Order. We are not taking interventions, and the time limit is about to vanish.
I will end by saying again that I hope that, in addition to the establishment of a coastal Minister, we should reinstate the coastal communities fund, so that these fantastic places to live and work can continue to be just that.
Yes, I will write to the hon. Gentleman with those details. Thanks to the coastal communities fund, more than 7,000 jobs have been created, 2,000 existing jobs have been safeguarded, thousands of training places for local people have been produced and more than 3 million visitors were attracted to coastal areas. It is estimated that those visitors brought hundreds of millions of pounds of expenditure into our coastal communities, and that the funding supported almost 9,000 existing businesses, while helping to launch hundreds more.
I agree entirely that the coastal communities fund was a truly excellent thing. Please can we have it back?
I thank my hon. Friend for her question. I will certainly take it back to the Department, although I am not sure how long I will be in this position. I hope it will be for a little bit longer.
With regard to other funding streams and the success of the coastal communities fund, it is right that we now focus our regeneration efforts around coastal communities through our larger and more expansive programmes as part of a more joined-up approach to levelling up. As we have heard from many Members today, the Department for Levelling Up, Housing and Communities is not the only Department touched by coastal communities. There are also the Department for Business, Energy and Industrial Strategy, the Department for Environment, Food and Rural Affairs, the Department for Digital, Culture, Media and Sport—the list goes on—but I will go back into the Department and make sure that we are talking across all Departments to ensure that we get those benefits that Members are looking for.
We also have a long-term ambition to reduce the alphabet soup of Government funding streams. Now that the coastal communities fund has closed, my Department has taken care to ensure that coastal communities of all sizes remain at the heart of our continuing regeneration programmes.

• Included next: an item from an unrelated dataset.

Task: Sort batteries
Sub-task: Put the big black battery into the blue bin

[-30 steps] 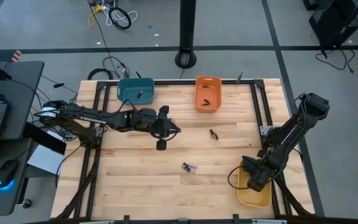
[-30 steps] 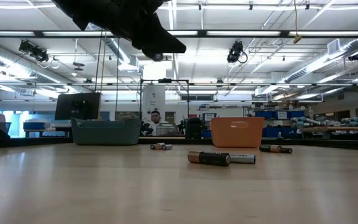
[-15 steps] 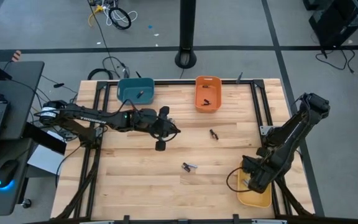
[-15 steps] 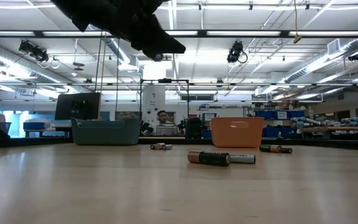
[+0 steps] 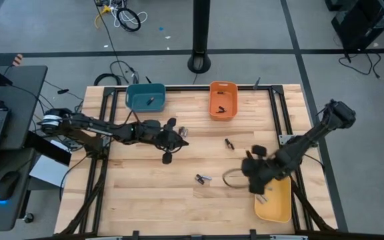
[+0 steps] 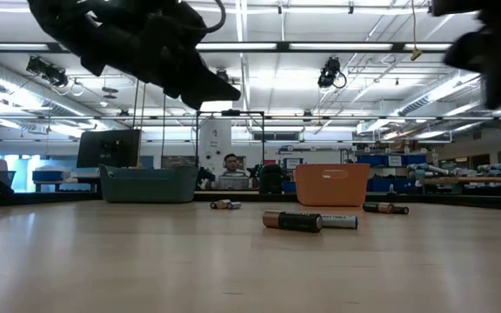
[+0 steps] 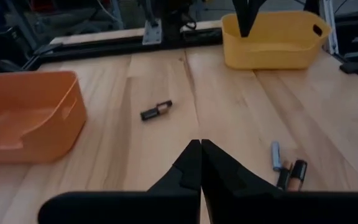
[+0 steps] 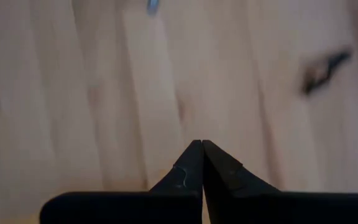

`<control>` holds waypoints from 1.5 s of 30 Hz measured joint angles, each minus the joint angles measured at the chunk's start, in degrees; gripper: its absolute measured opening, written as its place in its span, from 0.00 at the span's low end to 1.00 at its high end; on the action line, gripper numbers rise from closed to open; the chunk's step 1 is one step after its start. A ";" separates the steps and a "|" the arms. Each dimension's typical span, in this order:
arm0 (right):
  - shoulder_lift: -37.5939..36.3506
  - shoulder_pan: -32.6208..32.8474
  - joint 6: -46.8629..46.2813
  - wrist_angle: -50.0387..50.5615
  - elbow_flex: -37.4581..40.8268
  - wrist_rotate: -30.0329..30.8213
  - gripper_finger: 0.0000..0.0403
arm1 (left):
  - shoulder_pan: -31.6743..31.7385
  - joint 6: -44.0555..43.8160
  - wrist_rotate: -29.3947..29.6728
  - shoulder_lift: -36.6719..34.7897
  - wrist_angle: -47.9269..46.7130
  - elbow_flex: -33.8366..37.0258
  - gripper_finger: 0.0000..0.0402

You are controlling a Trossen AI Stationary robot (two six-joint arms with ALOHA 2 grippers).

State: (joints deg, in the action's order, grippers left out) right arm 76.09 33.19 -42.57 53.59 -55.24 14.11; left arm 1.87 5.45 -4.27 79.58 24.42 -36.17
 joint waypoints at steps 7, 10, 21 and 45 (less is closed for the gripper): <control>1.59 -14.54 8.44 -12.76 0.54 2.77 0.03 | 1.30 0.34 0.37 -3.23 8.35 6.45 0.02; 4.11 -20.18 6.38 -17.25 1.72 1.44 0.06 | 2.97 -1.27 -1.68 -4.10 17.76 11.62 0.02; 16.11 -33.52 3.11 -16.56 2.32 0.83 0.26 | 7.79 -3.14 -3.55 -4.10 29.25 18.55 0.02; 18.51 -39.30 3.75 -19.69 5.37 -3.92 0.37 | 10.73 -7.23 -5.51 -4.10 26.99 18.55 0.02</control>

For example, there are 22 coastal towns that are each recipients of towns deals worth up to £25 million, including places such as Whitby and Birkenhead. Overall, coastal areas will benefit from over £673 million-worth of investment via the towns fund alone. The towns fund is specifically targeted at places with high levels of deprivation, which makes it a good fit for some of our coastal towns, as we have heard today. Our towns deals unleash the potential of our local communities by regenerating towns and delivering long-term economic and productivity growth—productivity has been a theme throughout the debate. This is through investments in urban regeneration, digital and physical connectivity, skills, heritage and enterprise infrastructure.
Other coastal communities, such as Maryport and South Shields, are benefiting from future high streets fund grants to revitalise their high streets. We have also heard from my hon. Friends the Members for Ynys Môn (Virginia Crosbie) and for Dover (Mrs Elphicke), who have put in bids for other funds as well. We need to make sure that we continue to revitalise our high streets for our future generations. The future high streets fund is focused on renewing and refreshing high streets, by boosting footfall and reducing vacant shopfronts, for example. In total, coastal communities will benefit from £149.7 million-worth of funding via the future high streets fund. Every one of our programmes, from the community ownership fund to the levelling up fund, features multiple coastal communities on their list of successful bids.